Others have commented on the "correlation is not causation" aspect, the
ecological fallacy aspect and the autocorrelation aspects. But I felt that
another logical/statistical flaw was being featured.
I believe this summarizes the argument at issue:
Suppose that factors A, B, etc. explain X% of the variance in Z.
Then
1. all other factors explain 100% - X% of the variance.
2. any other single factor explains at most 100% - X% of the variance.
The author points out correctly that this syllogism is not valid.
This thesis does not involve causation or the ecological fallacy per se.
It does involve autocorrelation.
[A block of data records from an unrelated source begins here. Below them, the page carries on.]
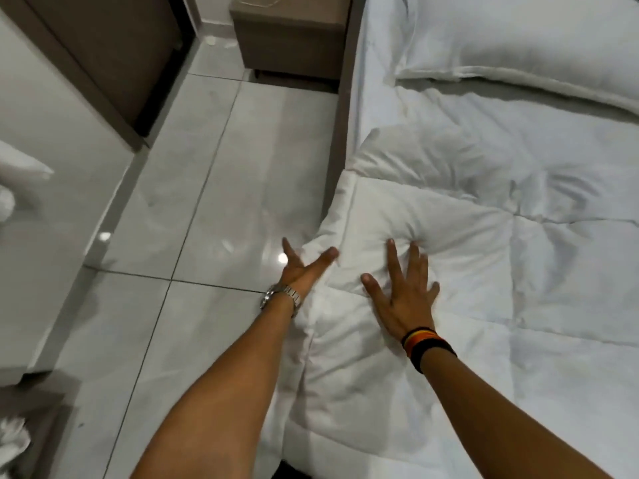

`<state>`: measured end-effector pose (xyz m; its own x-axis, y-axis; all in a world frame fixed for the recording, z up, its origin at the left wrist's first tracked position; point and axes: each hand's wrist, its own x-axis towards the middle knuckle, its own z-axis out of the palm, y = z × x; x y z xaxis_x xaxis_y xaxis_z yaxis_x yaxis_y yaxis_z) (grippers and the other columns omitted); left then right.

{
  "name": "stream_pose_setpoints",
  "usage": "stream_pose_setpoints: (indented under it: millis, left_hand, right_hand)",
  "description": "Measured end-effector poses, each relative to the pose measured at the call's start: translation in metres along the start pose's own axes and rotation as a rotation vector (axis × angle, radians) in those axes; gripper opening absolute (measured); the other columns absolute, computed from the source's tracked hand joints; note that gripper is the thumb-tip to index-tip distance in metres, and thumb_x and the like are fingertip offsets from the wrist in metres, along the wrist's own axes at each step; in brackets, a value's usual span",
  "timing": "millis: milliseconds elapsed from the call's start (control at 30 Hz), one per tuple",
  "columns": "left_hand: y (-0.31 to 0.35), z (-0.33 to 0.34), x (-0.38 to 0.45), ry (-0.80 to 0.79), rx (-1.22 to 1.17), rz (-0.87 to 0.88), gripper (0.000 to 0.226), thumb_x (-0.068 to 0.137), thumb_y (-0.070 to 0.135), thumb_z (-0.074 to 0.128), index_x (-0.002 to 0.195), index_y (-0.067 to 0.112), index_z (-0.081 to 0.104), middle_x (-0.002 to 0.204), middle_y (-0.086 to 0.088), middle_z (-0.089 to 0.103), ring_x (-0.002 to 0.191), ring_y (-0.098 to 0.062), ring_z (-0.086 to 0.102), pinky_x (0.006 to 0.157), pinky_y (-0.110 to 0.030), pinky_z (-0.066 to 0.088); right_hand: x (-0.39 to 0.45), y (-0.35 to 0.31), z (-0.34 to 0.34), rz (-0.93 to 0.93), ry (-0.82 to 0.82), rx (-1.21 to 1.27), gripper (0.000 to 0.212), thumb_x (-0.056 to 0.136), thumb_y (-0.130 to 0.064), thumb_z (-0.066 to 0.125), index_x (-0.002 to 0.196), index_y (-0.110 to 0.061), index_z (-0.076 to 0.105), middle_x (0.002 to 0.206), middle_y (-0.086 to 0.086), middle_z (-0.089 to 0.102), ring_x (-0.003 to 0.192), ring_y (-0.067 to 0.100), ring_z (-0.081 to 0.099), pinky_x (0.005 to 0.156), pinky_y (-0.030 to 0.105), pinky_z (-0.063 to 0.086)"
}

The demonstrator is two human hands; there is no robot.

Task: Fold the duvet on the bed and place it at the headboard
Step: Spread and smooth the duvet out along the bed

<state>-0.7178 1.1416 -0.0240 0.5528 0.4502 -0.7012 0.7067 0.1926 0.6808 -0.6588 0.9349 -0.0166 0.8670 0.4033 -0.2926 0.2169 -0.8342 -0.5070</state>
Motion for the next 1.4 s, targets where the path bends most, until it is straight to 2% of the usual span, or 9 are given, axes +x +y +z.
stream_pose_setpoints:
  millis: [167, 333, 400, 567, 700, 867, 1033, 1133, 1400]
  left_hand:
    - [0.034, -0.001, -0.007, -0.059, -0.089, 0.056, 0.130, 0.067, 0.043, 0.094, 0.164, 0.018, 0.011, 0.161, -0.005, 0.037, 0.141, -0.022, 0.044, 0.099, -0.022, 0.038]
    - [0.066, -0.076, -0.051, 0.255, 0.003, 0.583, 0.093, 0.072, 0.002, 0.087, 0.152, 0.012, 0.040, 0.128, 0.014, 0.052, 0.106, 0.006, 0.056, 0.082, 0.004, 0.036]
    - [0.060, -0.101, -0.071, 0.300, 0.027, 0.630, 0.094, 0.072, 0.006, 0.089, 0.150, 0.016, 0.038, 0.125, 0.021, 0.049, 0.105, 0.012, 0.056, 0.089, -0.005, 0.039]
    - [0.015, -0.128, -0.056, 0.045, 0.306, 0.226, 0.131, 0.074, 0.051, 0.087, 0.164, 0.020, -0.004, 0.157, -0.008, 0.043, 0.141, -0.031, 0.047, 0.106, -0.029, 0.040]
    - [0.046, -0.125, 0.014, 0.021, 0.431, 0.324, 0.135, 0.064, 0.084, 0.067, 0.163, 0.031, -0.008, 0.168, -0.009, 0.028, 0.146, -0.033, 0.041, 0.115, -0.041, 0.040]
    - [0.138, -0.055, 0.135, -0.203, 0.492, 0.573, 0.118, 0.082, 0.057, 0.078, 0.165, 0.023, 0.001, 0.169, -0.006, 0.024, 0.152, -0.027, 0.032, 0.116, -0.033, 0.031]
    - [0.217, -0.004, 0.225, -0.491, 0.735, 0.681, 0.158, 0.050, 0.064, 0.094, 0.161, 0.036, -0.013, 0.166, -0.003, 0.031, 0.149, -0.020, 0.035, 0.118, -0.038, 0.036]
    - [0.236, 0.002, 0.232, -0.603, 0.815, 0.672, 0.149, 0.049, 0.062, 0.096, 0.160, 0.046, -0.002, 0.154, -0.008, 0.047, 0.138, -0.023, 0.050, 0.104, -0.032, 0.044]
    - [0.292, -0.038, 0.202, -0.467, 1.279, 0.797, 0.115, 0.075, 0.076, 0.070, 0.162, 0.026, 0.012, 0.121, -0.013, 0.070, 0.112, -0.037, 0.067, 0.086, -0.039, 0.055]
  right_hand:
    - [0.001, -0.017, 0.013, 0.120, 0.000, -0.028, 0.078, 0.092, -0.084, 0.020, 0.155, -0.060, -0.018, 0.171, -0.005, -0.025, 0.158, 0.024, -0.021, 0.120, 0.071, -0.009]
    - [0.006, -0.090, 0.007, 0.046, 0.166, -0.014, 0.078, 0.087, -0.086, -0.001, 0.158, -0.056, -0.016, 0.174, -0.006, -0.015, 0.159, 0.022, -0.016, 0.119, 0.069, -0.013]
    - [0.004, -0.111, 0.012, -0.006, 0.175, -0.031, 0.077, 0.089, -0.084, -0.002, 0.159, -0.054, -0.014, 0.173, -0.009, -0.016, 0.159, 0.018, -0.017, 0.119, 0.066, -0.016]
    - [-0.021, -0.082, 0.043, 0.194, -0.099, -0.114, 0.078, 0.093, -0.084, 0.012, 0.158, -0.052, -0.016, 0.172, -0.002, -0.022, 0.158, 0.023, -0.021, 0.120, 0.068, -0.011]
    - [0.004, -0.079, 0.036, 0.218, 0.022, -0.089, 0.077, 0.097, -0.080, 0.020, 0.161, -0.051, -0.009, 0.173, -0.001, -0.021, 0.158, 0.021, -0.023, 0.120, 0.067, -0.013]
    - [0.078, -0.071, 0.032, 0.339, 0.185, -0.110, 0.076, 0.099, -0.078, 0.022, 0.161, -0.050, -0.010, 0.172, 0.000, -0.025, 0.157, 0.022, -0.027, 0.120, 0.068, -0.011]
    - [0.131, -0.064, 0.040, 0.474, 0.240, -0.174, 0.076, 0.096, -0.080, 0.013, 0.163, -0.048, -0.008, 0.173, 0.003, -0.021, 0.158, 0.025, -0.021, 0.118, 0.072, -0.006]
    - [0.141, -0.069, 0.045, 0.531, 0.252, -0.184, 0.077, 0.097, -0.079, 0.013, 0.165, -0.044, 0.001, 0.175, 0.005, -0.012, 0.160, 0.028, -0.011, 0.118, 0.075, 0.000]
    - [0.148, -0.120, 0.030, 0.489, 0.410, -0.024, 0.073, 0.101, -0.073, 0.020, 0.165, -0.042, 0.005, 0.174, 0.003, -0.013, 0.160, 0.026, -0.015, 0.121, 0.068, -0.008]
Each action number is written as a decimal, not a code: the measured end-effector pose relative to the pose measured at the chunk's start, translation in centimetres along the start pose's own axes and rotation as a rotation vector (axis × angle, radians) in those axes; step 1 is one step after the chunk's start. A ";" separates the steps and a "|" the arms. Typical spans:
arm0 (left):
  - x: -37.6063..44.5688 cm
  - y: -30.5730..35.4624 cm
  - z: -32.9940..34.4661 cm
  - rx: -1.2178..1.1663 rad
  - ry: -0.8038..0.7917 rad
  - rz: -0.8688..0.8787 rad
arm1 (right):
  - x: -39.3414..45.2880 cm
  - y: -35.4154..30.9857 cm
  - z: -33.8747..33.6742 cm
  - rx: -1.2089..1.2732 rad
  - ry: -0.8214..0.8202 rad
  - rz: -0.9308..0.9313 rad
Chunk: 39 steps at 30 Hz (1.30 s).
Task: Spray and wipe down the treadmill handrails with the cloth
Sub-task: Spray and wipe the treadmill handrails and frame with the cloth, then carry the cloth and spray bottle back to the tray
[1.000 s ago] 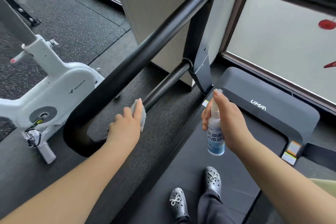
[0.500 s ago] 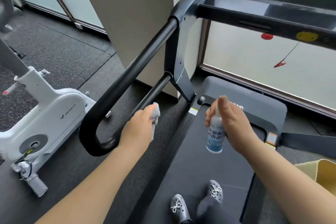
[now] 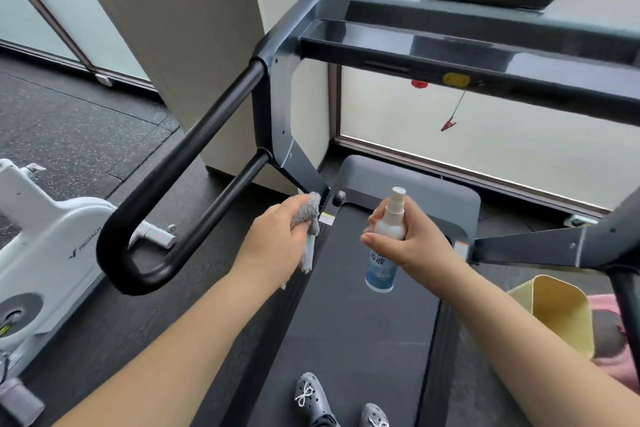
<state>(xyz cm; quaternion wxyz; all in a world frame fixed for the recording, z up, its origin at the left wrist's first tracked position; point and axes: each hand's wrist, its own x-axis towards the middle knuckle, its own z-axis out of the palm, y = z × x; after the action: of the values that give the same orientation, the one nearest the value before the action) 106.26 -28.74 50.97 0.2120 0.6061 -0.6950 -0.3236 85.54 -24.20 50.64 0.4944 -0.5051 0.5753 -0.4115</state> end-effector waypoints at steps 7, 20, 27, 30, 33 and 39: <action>-3.0 4.9 2.7 -0.046 -0.155 0.097 | -5.3 0.9 -2.1 0.056 0.129 -0.013; -8.4 5.0 3.5 0.040 -0.517 0.380 | -16.8 2.9 0.7 -0.043 0.402 0.033; -12.3 4.6 6.3 0.054 -0.565 0.463 | -24.9 5.0 2.3 -0.010 0.574 0.106; -14.7 5.8 7.6 0.082 -0.594 0.531 | -28.3 5.5 2.1 0.019 0.651 0.121; -16.8 7.5 8.8 0.148 -0.628 0.654 | -31.5 5.9 1.9 0.075 0.727 0.125; -22.6 10.4 12.5 0.191 -0.761 0.761 | -39.4 7.2 1.4 0.073 0.861 0.147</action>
<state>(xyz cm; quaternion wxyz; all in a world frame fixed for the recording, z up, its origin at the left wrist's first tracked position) 94.35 -3.61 51.75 -0.0081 0.1685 -0.9191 -0.3561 85.68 15.87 49.43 0.2550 -0.2277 0.7484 -0.5683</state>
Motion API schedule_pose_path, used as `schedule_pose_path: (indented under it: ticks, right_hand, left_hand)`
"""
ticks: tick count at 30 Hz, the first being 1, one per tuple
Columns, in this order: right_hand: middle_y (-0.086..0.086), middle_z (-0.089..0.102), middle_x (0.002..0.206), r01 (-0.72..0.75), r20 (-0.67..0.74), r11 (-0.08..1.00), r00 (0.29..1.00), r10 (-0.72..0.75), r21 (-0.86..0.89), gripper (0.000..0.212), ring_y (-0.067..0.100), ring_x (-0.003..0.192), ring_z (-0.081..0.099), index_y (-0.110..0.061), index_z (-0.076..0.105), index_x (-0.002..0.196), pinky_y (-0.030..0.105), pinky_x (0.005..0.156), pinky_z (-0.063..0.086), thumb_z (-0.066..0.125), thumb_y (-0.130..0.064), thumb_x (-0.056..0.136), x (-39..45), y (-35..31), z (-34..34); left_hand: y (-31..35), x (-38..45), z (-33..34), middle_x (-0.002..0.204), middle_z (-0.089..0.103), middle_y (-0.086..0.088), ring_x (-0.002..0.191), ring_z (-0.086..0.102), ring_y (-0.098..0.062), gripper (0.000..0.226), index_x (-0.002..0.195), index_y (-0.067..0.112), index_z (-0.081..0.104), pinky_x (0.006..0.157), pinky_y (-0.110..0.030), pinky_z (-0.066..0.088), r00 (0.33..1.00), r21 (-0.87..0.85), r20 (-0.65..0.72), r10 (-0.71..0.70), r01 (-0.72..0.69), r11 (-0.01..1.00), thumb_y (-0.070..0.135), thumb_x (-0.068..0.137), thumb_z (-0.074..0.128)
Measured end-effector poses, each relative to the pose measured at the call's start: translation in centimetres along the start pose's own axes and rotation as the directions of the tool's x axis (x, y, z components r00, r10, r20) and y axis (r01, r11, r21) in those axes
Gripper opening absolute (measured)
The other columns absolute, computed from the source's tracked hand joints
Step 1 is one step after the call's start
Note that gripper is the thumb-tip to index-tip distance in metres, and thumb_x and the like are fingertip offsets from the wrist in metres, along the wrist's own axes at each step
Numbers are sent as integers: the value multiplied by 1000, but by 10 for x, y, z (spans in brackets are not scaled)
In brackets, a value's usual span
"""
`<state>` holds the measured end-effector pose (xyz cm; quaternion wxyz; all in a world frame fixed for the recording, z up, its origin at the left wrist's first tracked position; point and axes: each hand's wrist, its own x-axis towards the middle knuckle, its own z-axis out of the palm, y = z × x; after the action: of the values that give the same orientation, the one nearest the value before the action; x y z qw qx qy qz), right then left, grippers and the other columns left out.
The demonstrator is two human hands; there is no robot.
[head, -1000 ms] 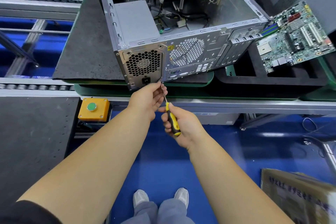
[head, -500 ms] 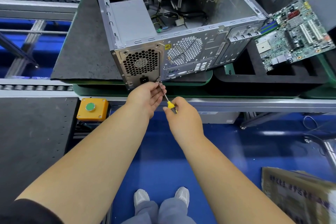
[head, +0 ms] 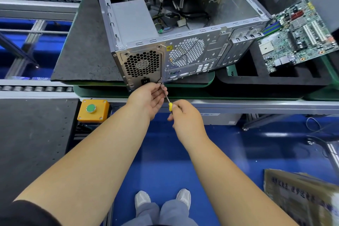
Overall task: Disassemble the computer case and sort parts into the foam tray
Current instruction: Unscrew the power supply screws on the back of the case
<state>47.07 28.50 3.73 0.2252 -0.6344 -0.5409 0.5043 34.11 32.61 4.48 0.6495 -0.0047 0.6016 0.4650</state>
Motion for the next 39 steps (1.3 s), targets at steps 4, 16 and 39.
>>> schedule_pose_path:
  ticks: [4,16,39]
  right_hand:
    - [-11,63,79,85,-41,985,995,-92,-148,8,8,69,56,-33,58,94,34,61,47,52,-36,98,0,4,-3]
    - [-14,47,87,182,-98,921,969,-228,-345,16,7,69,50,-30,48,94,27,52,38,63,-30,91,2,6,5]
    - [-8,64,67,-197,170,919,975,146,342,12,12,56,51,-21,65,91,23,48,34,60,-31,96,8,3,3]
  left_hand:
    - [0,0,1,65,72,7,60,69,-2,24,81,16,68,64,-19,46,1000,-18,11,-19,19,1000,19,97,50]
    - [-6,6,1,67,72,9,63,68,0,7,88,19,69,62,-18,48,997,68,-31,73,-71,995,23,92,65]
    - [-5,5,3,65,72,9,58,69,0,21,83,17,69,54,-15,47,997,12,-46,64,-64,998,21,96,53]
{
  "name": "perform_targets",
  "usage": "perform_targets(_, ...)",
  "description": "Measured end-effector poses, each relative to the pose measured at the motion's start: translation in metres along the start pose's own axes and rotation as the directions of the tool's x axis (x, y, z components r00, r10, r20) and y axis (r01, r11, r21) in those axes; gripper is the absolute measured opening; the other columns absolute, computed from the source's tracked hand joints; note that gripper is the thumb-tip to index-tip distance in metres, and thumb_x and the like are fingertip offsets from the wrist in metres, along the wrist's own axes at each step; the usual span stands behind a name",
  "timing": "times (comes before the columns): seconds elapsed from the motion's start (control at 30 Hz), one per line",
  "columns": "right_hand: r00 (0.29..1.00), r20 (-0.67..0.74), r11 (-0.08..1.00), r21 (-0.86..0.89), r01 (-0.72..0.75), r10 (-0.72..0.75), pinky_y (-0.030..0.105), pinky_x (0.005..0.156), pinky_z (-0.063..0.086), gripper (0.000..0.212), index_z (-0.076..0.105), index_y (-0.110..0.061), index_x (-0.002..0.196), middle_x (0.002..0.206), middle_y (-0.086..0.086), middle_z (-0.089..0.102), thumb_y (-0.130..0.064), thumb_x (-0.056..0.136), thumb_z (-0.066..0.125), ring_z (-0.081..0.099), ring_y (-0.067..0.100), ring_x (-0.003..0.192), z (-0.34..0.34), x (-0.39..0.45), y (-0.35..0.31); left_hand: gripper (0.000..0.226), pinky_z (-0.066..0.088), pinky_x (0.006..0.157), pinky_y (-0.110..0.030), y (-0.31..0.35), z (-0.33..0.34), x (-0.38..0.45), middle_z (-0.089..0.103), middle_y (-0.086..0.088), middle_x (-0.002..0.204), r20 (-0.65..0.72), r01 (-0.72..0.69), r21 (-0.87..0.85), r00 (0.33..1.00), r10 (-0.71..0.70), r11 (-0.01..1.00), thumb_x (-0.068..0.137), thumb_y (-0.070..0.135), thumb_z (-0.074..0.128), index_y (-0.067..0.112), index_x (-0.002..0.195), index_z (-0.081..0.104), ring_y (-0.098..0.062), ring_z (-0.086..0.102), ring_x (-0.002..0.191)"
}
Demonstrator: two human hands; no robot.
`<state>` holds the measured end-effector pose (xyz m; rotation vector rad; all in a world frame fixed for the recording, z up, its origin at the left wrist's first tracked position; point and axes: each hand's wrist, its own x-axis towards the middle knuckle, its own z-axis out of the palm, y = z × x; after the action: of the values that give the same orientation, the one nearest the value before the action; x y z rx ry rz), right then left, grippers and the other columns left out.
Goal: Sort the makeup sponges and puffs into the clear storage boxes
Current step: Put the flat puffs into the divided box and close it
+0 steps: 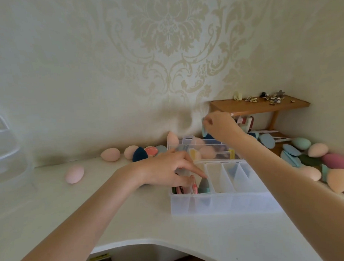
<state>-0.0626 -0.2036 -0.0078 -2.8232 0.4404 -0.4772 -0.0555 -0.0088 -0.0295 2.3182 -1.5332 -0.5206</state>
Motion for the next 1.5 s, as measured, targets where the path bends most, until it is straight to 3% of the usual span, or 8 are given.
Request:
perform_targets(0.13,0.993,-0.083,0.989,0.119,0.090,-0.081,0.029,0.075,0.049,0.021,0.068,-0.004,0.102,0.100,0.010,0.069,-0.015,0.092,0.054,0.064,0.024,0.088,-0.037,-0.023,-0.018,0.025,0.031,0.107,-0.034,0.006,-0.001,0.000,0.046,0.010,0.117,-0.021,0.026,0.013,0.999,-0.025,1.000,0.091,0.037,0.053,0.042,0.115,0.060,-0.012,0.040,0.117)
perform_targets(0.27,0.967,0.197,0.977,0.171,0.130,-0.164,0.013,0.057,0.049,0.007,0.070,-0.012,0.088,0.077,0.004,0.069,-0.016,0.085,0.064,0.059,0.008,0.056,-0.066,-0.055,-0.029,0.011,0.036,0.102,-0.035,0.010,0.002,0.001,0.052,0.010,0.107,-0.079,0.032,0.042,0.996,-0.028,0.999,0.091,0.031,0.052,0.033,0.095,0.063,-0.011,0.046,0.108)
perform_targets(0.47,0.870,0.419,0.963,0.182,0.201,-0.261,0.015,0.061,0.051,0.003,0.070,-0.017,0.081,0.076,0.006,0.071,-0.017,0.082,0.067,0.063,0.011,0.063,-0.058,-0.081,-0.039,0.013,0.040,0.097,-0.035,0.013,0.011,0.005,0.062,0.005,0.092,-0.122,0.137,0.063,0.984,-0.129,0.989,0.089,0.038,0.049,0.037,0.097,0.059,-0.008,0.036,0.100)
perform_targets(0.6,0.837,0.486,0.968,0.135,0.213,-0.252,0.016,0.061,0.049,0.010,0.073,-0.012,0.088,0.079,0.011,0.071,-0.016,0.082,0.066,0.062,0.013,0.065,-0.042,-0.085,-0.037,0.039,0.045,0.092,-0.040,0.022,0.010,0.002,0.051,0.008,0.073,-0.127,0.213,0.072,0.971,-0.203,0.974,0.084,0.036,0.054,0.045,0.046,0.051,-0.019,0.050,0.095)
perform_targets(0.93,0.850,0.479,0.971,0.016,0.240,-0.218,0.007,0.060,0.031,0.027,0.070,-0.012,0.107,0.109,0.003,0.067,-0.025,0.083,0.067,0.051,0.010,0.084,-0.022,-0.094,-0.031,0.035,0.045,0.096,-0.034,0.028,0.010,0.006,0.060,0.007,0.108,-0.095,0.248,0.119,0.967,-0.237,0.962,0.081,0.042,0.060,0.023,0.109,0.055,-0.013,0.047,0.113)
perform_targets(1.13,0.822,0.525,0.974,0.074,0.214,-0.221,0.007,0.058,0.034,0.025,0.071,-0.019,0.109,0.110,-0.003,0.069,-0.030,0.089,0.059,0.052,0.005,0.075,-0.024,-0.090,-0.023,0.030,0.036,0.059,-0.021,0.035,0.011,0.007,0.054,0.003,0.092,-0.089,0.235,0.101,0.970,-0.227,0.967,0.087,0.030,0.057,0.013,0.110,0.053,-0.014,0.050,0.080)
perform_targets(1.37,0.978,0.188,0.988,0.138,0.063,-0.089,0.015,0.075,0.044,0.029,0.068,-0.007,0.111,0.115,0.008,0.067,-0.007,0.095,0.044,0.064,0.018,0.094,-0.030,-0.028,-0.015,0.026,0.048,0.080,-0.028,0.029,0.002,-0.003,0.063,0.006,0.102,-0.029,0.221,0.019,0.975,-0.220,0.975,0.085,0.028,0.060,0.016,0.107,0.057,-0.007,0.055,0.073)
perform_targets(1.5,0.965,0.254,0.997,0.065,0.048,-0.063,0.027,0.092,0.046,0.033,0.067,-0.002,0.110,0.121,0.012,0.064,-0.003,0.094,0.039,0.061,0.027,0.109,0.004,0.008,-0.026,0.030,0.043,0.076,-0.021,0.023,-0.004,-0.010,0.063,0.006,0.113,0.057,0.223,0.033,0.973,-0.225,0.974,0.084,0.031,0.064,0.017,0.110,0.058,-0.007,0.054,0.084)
But most importantly it involves a mistake
about the nature of R-squared as measured by a percentage.
In an intro stats class, I would say:
Explanatory power (as measured by R-squared) is not "exclusive."
["Exclusive" is not technically right, but it has the right connotation.]
My "name" for this fallacy is the "fallacy of exclusivity."
The proper name for this is the fallacy of orthogonality. In probability it
might be termed the fallacy of independence, but since we are dealing with
fractions of 100%, the fallacy of exclusivity hopefully communicates the
most understanding -- even if it is not technically correct.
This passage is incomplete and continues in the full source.